On the morning of June 30, the yen exchange rate in the Tokyo foreign exchange market declined, with the yen losing value to the range of 162 to 162.5 yen per US dollar.
The Japanese media reported that the yen exchange rate has fallen to its lowest level since December 1986.
Reports and analyses suggest that expectations of a interest rate hike by the Bank of Japan have weakened, and the market has become aware of the differential between Japanese and US interest rates. Fears among investors about government and central bank intervention in currency markets have increased. The continuous depreciation of the yen may drive up the import prices of food and energy, thereby increasing the financial burden on families.
Foreign exchange brokers believe that the yen’s depreciation against the US dollar to the 162 range may accelerate the yen’s downward trend.
Bloomberg described the Japanese yen as experiencing a “historically significant drop”, stating that this phenomenon caused unease in Japan. The last time the yen fell this severely was when the United States, Japan, Britain, France, and Germany signed the “Plaza Agreement” in September 1985. Since then, the yen’s exchange rate has continued to rise.

Bloomberg mapping
Bloomberg reports that as the Japanese yen weakens, the cost of imports in Japan is rising, especially the transportation costs of oil and natural gas measured in dollars. The resulting inflation is harming consumers, with prices of all goods and services, from food to electricity, increasing. Analysts believe this could weaken the support rate of the government led by Yukio Hatoyama.

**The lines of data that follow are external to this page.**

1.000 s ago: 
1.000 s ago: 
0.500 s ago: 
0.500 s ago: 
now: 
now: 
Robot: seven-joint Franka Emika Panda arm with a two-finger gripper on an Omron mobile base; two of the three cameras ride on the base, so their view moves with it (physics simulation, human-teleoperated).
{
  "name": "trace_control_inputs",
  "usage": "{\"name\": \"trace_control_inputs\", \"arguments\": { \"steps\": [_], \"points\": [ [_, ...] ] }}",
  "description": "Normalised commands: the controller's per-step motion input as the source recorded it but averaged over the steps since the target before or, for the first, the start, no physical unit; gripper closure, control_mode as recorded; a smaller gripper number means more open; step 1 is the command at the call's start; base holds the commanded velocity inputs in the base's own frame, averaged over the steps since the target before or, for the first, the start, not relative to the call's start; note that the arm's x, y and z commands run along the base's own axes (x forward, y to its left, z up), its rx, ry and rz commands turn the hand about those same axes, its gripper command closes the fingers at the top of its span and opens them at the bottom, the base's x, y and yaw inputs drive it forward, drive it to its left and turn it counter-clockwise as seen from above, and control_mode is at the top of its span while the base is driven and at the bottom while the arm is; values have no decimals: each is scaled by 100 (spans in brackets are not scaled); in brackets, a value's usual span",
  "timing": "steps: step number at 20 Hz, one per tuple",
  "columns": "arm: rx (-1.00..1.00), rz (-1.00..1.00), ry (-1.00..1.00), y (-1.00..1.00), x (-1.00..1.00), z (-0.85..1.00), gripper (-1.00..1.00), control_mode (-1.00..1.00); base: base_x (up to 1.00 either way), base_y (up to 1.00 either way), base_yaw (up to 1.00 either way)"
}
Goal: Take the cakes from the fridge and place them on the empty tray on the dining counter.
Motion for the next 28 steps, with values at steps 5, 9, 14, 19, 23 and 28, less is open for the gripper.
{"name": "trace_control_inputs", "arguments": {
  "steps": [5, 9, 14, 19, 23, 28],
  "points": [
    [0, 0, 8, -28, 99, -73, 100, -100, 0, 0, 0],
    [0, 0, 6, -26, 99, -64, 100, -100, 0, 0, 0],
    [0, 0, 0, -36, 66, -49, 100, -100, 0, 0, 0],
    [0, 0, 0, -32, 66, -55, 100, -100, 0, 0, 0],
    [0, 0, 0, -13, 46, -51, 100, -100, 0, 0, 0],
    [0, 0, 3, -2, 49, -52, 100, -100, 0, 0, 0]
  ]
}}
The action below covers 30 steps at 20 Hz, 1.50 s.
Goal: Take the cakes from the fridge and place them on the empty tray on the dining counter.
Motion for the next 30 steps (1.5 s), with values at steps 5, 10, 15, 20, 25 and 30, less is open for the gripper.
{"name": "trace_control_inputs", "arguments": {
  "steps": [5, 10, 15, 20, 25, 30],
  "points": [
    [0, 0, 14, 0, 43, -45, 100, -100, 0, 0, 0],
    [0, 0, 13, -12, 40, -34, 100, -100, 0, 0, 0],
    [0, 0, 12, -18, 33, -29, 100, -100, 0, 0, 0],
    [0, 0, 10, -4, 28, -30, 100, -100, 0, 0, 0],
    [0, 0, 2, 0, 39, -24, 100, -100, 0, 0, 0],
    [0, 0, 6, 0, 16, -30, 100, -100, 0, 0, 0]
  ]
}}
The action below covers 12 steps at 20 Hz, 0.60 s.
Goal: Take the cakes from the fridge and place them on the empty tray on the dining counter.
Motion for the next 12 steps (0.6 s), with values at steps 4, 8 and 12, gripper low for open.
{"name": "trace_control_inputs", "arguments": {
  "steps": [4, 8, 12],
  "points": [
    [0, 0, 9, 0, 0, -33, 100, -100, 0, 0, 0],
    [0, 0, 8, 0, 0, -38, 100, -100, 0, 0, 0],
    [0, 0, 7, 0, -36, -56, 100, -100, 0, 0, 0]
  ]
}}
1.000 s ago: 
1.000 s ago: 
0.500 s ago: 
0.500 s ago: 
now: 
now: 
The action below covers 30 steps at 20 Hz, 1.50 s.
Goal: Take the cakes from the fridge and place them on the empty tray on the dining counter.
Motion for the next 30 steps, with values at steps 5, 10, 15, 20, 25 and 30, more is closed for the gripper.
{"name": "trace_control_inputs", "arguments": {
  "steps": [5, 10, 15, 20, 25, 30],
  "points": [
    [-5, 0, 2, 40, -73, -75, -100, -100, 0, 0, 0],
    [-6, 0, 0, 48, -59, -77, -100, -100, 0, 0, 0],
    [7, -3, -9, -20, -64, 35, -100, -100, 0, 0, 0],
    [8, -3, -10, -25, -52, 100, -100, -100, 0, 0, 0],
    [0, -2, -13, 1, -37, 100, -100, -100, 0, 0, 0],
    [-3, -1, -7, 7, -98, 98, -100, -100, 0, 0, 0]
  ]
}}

"The focus now lies in whether the Japanese government will take concrete intervention measures or only issue stronger verbal warnings."
According to Kyodo News, on the 30th, Japanese Finance Minister Yamauga Tsuneko stated after a cabinet meeting that Japan would respond appropriately to the depreciation of the yen as needed, thereby restricting market movements. The report suggests that Yamauga implied an intention to intervene in the foreign exchange market.